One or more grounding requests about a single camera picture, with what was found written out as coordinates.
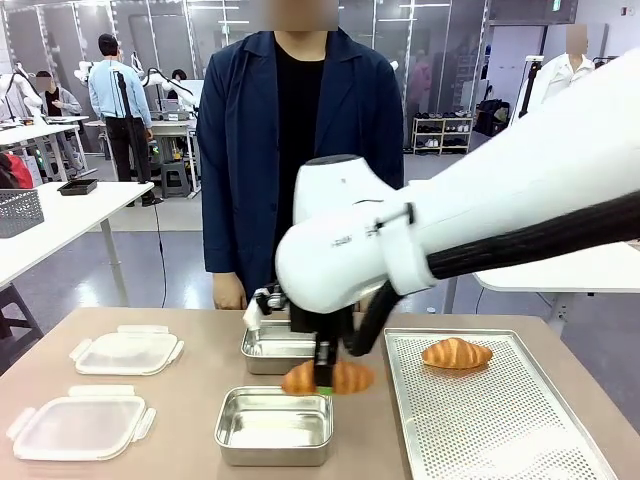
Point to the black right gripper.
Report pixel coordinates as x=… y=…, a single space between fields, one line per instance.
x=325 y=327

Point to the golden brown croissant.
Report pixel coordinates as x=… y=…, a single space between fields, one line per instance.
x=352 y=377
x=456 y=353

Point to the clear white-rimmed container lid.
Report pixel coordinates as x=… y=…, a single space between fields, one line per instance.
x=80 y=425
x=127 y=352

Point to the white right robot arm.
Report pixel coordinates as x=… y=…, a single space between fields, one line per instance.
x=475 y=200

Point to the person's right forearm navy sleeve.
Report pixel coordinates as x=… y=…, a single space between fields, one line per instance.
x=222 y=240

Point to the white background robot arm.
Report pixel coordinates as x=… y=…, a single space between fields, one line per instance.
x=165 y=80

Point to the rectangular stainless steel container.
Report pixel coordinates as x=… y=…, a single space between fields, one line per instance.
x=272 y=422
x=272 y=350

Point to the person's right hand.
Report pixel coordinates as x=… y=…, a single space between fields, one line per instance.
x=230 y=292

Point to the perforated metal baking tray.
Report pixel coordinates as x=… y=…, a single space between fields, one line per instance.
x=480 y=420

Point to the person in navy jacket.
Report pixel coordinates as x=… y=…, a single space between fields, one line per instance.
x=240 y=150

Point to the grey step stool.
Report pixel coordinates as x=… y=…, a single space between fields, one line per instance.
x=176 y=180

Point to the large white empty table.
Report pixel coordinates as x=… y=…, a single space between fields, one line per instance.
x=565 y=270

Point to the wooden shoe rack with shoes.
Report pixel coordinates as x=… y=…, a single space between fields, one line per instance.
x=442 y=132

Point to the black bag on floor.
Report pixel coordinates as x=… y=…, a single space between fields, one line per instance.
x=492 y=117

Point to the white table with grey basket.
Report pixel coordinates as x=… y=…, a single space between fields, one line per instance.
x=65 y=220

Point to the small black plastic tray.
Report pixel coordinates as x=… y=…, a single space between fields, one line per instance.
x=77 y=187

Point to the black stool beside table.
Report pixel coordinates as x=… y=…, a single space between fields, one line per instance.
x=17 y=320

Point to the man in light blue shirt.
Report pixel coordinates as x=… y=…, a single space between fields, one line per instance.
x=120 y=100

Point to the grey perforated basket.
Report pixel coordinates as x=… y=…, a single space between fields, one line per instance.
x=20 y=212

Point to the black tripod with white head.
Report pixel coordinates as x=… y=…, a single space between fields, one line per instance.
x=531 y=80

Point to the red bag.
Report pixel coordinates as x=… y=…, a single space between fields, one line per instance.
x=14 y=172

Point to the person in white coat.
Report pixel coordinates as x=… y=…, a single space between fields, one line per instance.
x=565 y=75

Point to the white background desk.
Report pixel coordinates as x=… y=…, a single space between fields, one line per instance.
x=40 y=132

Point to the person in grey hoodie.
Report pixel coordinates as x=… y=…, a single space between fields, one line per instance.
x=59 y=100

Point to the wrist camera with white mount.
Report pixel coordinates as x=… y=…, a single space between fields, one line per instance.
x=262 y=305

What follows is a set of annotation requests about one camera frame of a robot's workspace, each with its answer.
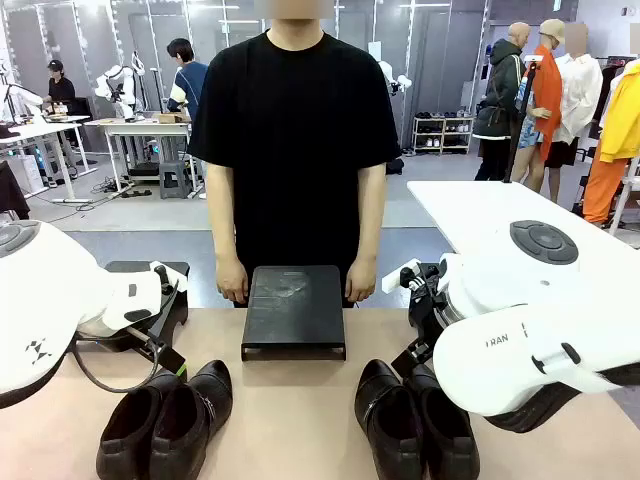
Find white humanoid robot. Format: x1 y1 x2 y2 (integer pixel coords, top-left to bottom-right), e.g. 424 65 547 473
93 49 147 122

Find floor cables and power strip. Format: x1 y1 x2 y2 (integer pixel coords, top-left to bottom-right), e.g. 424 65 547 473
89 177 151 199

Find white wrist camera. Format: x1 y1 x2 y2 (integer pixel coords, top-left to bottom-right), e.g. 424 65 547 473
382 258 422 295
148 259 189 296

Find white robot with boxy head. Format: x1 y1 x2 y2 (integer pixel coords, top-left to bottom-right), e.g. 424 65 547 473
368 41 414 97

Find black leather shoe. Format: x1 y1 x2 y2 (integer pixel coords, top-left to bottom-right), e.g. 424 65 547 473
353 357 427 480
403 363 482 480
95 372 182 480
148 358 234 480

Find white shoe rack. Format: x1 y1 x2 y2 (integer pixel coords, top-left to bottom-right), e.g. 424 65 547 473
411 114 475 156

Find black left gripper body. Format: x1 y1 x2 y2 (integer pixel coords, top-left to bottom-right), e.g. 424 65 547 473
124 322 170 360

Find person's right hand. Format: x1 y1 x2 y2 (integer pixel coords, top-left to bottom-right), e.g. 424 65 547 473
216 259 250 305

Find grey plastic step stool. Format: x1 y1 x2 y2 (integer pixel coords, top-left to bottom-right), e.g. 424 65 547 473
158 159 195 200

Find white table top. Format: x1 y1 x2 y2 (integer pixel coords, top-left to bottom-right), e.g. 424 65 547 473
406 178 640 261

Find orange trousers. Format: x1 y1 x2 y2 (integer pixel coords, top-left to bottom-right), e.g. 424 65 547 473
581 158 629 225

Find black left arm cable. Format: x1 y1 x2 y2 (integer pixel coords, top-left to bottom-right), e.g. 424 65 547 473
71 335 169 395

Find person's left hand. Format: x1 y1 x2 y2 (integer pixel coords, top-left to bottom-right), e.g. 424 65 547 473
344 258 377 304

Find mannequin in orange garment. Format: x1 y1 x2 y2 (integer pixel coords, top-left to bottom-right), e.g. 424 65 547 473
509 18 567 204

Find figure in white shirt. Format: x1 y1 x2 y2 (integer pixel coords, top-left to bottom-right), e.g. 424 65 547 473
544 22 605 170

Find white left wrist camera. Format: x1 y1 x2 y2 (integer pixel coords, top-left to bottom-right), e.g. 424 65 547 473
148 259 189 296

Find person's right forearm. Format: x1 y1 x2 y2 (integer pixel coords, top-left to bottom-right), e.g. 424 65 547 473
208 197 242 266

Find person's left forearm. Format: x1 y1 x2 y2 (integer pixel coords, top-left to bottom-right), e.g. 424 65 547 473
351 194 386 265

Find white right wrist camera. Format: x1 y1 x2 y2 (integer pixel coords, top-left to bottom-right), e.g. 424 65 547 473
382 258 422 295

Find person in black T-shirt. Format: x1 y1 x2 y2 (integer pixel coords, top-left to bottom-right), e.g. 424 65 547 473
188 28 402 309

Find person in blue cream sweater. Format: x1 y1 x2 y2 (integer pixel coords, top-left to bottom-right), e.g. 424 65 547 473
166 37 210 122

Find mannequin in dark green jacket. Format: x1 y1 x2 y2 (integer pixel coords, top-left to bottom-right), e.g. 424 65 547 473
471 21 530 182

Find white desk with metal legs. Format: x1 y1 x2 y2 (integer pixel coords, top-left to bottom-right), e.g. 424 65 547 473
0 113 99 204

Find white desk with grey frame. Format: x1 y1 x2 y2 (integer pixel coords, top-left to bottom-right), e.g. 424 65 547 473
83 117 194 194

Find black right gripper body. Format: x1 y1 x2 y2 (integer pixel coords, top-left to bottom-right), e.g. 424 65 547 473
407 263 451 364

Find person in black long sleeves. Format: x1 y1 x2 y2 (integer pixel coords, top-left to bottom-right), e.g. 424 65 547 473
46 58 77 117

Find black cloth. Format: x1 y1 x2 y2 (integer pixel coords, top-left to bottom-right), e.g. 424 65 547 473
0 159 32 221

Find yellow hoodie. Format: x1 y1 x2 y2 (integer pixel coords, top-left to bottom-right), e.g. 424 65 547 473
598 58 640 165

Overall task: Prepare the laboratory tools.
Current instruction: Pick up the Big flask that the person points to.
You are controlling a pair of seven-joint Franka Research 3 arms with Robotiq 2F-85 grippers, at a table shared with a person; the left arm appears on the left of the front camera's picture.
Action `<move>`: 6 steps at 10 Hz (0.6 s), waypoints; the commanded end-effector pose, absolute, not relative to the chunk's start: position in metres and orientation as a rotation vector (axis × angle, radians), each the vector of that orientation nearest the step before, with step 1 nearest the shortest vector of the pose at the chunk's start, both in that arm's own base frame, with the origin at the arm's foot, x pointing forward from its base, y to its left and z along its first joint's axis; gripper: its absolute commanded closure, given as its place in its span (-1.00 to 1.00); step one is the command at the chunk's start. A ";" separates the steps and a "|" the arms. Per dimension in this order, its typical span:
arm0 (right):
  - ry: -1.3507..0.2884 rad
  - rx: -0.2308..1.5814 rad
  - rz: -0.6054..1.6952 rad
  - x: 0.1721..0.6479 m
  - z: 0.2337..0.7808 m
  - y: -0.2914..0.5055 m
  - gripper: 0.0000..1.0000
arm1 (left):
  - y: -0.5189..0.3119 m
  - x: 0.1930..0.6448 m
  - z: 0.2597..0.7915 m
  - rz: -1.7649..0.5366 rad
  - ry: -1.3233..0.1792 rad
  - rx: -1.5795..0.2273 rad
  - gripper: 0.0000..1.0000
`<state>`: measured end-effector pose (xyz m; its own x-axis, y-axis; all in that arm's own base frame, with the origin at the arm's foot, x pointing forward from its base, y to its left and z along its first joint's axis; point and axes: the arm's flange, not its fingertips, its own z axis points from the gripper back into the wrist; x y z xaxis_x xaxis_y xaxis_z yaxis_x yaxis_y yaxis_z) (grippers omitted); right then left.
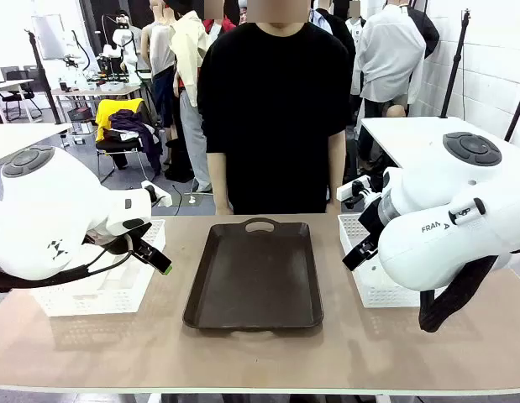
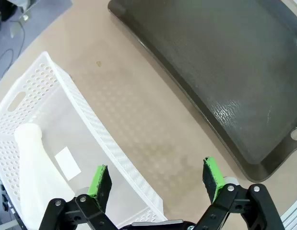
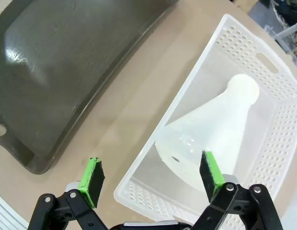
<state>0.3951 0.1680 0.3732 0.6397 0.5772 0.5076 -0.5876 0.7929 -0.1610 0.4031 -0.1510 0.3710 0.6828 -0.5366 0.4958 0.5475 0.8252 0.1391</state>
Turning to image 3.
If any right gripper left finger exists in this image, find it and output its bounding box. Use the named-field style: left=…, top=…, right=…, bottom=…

++++++++

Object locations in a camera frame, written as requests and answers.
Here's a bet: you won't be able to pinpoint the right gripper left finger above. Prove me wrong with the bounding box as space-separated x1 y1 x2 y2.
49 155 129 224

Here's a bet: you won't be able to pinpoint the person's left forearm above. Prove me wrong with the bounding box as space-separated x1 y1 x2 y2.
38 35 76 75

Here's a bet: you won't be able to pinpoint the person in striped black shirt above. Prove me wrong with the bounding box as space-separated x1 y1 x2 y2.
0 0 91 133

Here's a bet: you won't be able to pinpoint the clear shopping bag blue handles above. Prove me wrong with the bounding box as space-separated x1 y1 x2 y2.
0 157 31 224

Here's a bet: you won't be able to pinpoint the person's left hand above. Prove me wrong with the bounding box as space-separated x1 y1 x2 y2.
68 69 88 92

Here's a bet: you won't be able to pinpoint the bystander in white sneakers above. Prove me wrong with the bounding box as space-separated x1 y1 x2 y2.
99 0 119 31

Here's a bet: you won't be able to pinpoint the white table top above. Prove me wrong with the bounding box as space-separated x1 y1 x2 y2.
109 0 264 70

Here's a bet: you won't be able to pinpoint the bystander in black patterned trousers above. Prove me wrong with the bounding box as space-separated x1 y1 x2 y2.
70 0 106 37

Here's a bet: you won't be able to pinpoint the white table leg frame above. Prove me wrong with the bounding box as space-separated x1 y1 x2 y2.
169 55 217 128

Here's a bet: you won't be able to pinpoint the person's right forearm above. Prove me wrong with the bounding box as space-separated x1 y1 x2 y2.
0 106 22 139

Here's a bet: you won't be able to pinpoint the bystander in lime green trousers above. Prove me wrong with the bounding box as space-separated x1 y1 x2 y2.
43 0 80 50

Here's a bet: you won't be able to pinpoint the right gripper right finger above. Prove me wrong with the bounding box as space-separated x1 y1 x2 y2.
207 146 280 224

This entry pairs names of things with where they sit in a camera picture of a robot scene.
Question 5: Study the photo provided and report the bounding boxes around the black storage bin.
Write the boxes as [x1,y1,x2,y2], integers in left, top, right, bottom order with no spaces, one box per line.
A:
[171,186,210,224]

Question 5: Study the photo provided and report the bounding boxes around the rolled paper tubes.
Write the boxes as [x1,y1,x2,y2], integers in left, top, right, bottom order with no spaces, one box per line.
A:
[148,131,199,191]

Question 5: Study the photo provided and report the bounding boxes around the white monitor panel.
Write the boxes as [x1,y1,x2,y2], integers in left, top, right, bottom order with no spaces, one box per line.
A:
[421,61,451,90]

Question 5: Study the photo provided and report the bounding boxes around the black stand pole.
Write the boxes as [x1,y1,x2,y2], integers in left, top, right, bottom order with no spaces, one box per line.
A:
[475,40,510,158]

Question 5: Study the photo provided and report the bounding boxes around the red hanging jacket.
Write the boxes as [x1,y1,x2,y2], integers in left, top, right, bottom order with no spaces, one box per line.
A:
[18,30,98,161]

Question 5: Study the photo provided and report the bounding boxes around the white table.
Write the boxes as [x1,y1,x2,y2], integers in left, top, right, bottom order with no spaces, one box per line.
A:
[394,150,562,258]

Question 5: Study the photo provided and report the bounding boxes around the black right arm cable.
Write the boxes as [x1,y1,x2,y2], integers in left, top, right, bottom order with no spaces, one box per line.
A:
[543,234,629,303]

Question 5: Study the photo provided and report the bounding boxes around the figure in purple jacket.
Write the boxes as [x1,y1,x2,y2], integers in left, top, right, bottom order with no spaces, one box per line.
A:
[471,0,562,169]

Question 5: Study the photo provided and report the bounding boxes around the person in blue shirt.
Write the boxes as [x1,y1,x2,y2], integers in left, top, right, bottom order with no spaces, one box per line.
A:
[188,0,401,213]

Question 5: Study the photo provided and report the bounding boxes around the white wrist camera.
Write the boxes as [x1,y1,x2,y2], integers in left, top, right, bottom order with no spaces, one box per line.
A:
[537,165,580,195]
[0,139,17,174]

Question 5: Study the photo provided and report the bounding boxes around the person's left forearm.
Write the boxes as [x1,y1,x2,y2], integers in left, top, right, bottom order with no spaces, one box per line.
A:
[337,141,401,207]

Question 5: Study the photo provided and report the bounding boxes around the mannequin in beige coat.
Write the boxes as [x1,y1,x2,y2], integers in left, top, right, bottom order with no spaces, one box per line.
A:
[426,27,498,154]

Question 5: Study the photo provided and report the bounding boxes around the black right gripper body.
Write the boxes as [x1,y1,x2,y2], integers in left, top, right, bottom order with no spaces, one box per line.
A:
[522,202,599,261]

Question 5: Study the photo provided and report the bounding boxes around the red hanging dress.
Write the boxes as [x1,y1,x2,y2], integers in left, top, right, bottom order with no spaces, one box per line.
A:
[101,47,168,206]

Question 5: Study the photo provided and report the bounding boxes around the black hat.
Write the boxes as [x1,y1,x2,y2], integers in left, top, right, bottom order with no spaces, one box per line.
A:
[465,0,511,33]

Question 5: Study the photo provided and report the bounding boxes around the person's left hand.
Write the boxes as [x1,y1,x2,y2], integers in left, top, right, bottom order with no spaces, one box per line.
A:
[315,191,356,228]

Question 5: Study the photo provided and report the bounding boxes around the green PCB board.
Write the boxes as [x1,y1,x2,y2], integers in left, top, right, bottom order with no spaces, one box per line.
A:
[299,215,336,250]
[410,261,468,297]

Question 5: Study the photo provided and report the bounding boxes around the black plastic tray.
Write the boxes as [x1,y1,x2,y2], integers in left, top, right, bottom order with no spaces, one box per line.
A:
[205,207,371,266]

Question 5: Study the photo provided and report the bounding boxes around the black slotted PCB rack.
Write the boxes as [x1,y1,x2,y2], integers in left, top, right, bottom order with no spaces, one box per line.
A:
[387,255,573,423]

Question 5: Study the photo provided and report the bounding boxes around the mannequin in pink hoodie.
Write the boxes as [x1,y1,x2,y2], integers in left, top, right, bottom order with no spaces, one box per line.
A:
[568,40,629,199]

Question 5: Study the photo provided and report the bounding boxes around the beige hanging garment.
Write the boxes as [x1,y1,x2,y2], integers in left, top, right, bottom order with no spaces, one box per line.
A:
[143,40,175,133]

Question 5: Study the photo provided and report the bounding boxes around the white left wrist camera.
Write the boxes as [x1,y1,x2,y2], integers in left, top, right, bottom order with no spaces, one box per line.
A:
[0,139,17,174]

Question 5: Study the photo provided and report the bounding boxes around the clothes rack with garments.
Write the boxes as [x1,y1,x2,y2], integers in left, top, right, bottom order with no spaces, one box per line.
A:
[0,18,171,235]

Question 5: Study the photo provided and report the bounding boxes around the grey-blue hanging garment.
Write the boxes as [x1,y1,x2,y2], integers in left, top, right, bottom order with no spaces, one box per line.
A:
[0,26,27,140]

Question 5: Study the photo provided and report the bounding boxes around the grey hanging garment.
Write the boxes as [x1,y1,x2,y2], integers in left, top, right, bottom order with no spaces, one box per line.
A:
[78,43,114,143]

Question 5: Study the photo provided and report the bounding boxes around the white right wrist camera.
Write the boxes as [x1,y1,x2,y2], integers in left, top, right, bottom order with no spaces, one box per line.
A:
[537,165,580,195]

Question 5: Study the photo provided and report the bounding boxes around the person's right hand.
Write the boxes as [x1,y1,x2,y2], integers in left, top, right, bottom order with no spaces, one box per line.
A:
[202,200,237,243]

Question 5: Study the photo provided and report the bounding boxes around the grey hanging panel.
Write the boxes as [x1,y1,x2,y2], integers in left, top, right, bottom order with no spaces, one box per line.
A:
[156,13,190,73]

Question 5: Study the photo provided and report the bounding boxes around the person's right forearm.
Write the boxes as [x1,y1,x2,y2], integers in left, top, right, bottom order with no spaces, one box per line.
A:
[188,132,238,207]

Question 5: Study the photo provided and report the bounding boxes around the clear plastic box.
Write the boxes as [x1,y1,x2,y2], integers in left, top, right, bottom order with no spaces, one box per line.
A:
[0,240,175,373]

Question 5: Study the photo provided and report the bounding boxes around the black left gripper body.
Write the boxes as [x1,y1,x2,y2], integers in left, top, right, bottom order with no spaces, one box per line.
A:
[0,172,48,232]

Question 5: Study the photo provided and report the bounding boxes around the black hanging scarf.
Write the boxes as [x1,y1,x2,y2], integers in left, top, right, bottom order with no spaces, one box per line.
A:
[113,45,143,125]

++++++++

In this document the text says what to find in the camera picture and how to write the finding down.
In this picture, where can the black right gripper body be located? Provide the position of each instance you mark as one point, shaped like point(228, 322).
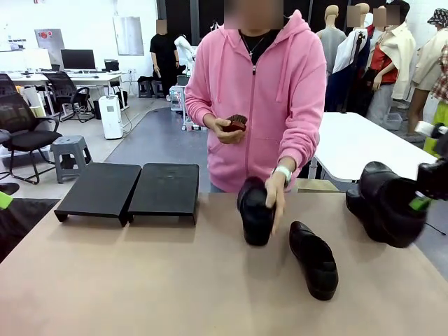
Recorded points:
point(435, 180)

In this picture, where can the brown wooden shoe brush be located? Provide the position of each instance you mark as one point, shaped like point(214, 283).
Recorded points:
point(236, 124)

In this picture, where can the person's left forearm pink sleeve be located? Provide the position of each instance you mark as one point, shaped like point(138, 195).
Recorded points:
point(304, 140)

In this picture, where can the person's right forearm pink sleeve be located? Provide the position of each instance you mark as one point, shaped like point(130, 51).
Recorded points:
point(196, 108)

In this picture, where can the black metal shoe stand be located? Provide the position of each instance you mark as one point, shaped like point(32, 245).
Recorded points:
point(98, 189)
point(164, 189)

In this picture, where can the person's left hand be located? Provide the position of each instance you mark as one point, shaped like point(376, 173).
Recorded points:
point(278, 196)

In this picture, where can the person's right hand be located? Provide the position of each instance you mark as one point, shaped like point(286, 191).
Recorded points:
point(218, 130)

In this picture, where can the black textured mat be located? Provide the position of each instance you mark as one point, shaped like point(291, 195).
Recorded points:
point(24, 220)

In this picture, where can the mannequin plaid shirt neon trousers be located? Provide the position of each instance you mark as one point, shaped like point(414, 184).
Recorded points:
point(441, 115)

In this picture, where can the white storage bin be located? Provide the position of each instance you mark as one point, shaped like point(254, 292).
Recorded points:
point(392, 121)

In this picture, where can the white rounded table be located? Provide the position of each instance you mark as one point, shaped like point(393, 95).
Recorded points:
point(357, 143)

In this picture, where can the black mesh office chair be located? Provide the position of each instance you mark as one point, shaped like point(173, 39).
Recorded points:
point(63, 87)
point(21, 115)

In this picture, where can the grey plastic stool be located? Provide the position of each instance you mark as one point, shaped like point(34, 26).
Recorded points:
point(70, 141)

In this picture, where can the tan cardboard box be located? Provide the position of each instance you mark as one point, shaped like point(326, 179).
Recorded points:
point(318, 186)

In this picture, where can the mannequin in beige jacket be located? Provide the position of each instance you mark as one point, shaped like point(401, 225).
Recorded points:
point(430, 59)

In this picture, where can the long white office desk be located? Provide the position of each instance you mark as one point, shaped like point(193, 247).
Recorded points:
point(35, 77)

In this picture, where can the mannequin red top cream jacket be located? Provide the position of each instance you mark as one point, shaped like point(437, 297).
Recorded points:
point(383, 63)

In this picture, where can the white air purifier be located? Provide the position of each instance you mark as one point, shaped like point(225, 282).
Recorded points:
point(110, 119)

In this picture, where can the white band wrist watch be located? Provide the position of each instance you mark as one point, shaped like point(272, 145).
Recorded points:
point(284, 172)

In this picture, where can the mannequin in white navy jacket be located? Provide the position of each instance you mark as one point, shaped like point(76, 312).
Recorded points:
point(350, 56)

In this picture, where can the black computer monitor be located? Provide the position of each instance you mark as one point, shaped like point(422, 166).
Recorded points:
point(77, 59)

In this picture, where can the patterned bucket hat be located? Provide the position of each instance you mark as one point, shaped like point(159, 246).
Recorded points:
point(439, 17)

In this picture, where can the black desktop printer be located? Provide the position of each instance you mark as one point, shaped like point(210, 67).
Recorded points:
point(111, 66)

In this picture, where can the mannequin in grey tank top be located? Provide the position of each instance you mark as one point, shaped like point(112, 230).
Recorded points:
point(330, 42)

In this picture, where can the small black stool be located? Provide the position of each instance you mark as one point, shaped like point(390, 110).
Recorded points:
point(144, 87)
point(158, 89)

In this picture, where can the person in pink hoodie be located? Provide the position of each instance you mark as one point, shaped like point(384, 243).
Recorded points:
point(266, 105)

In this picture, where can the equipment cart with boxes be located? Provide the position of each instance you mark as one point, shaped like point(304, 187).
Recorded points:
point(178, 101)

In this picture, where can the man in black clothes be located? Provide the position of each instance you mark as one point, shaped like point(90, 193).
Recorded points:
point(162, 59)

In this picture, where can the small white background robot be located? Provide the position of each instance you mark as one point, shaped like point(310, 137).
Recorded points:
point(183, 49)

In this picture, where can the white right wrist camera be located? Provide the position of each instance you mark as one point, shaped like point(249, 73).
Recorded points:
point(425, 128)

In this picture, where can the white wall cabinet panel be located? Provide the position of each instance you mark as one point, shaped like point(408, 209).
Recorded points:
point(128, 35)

++++++++

_What to work on_
Filter the data above by the word "small" and copy every line that matches.

_Finished exercise_
Point to the small black plastic tray.
In this picture, where can the small black stool be located? Provide the position of each instance you mark as one point, shaped like point(390, 110).
In this picture, where can the small white background robot be located? Provide the position of each instance you mark as one point, shaped like point(310, 137).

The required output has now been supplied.